# [WORK TO BE COMPLETED]
Emit the data below verbatim, stripping out any pictures.

# [EXERCISE DATA]
+===+
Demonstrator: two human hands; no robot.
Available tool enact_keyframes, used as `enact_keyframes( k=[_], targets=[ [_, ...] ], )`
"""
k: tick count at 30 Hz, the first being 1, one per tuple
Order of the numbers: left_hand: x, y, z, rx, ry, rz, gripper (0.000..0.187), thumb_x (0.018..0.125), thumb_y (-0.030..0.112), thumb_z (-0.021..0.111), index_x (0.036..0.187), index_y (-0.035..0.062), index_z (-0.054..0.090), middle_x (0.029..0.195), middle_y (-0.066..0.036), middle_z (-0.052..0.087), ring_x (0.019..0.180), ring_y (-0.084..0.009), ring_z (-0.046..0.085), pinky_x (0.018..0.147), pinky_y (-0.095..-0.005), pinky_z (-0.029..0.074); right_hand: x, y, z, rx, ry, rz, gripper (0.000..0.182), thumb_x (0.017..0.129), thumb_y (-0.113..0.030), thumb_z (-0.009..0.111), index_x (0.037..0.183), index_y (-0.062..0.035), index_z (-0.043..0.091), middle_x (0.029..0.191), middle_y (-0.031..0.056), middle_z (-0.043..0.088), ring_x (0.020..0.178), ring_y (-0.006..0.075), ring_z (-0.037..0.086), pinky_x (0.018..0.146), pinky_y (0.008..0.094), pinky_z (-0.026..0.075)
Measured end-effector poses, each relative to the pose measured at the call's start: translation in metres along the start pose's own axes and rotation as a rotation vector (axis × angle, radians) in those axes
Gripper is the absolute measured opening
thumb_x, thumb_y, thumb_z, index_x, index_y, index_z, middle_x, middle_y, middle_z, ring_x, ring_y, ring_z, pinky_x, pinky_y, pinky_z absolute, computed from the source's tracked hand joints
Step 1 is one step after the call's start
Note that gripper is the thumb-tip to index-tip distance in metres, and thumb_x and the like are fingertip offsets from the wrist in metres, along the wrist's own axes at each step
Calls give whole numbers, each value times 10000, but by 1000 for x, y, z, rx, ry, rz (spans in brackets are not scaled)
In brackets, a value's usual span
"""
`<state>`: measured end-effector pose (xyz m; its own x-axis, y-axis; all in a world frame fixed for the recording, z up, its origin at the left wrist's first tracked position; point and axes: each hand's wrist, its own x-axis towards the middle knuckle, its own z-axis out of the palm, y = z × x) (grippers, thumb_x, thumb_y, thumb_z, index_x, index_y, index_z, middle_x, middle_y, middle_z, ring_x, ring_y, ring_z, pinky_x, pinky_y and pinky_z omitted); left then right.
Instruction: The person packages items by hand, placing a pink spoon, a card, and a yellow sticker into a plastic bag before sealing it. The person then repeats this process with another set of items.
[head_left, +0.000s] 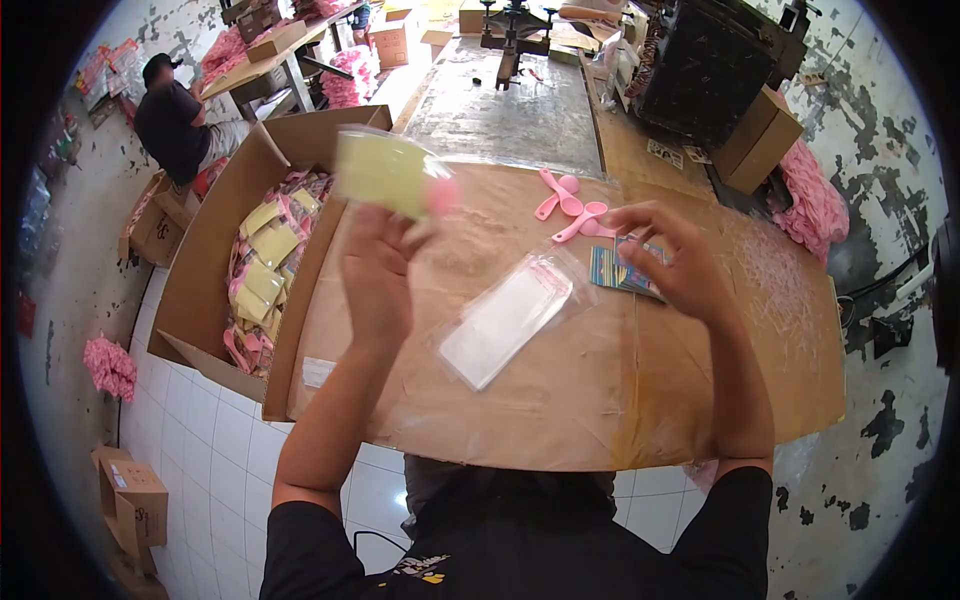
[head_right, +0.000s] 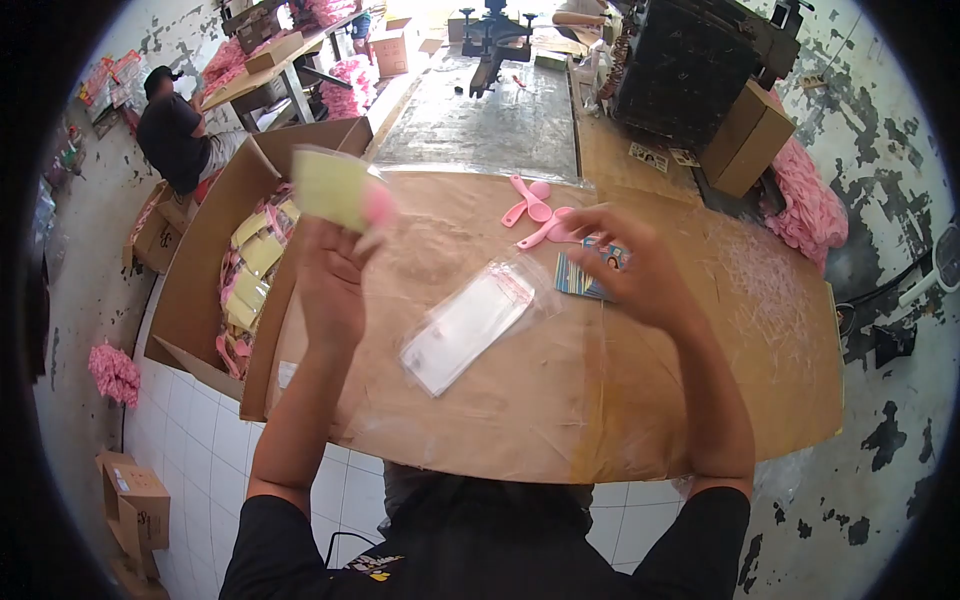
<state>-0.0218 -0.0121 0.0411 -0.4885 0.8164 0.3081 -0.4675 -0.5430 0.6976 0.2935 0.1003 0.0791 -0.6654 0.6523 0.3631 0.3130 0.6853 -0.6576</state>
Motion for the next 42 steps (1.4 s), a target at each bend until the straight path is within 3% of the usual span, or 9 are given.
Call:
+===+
# [YOUR RESPONSE]
Demonstrator: two human hands; no robot.
Available tool enact_keyframes, used as `enact_keyframes( k=[_], targets=[ [_, ...] ], )`
"""
k: tick count at 30 Hz, the first being 1, one per tuple
Order of the numbers: left_hand: x, y, z, rx, ry, rz, gripper (0.000..0.187), thumb_x (0.018..0.125), thumb_y (-0.030..0.112), thumb_z (-0.021..0.111), index_x (0.036..0.187), index_y (-0.035..0.062), index_z (-0.054..0.090), middle_x (0.029..0.195), middle_y (-0.066..0.036), middle_z (-0.052..0.087), ring_x (0.019..0.180), ring_y (-0.084..0.009), ring_z (-0.046..0.085), pinky_x (0.018..0.147), pinky_y (-0.095..-0.005), pinky_z (-0.029..0.074); right_hand: x, y, z, rx, ry, rz, gripper (0.000..0.182), thumb_x (0.017..0.129), thumb_y (-0.113..0.030), thumb_z (-0.009..0.111), index_x (0.037..0.183), index_y (-0.062..0.035), index_z (-0.043..0.091), middle_x (0.029..0.191), middle_y (-0.031..0.056), middle_z (-0.043..0.088), ring_x (0.020..0.178), ring_y (-0.006..0.075), ring_z (-0.037..0.086), pinky_x (0.018..0.146), pinky_y (0.008..0.094), pinky_z (-0.026..0.075)
Measured end-effector poses, each relative to the pose measured at the call's start: translation in metres along the start pose's own axes and rotation as a rotation vector (axis × angle, radians) in those axes
Gripper is the absolute measured opening
thumb_x, thumb_y, thumb_z, index_x, index_y, index_z, middle_x, middle_y, middle_z, ring_x, ring_y, ring_z, pinky_x, pinky_y, pinky_z absolute, computed from the source's tracked hand joints
Step 1 is one step after the call's start
Note that gripper is the thumb-tip to index-tip distance in metres, and thumb_x and the like are fingertip offsets from the wrist in metres, along the wrist's own axes at each step
Calls give whole numbers, each value times 10000, but by 1000 for x, y, z, rx, ry, rz (spans in brackets are not scaled)
In brackets, a value's usual span
"""
`<state>`: measured end-effector pose (xyz m; its own x-axis, y-axis; all in a world frame fixed for the recording, z up, its origin at the left wrist's first tracked position; point and axes: each hand's wrist, its own x-axis towards the middle knuckle, its own z-axis out of the palm, y = z × x) (grippers, thumb_x, thumb_y, thumb_z, index_x, index_y, index_z, middle_x, middle_y, middle_z, ring_x, ring_y, ring_z, pinky_x, pinky_y and pinky_z omitted); left then right.
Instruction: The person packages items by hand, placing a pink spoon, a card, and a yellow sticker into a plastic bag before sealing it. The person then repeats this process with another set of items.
[head_left, +0.000s] 
[head_right, +0.000s] 
<state>-0.0218 -0.0121 0.0411 -0.4885 0.8164 0.3081 -0.4675 -0.5430 0.6976 0.2935 0.1003 0.0791 -0.6654 0.6523 0.3631 0.3130 0.6853 -0.6576</state>
Motion for the next 42 steps (1.4 s), a target at each bend until the straight path is within 3% of the usual span, or 9 are given.
Call:

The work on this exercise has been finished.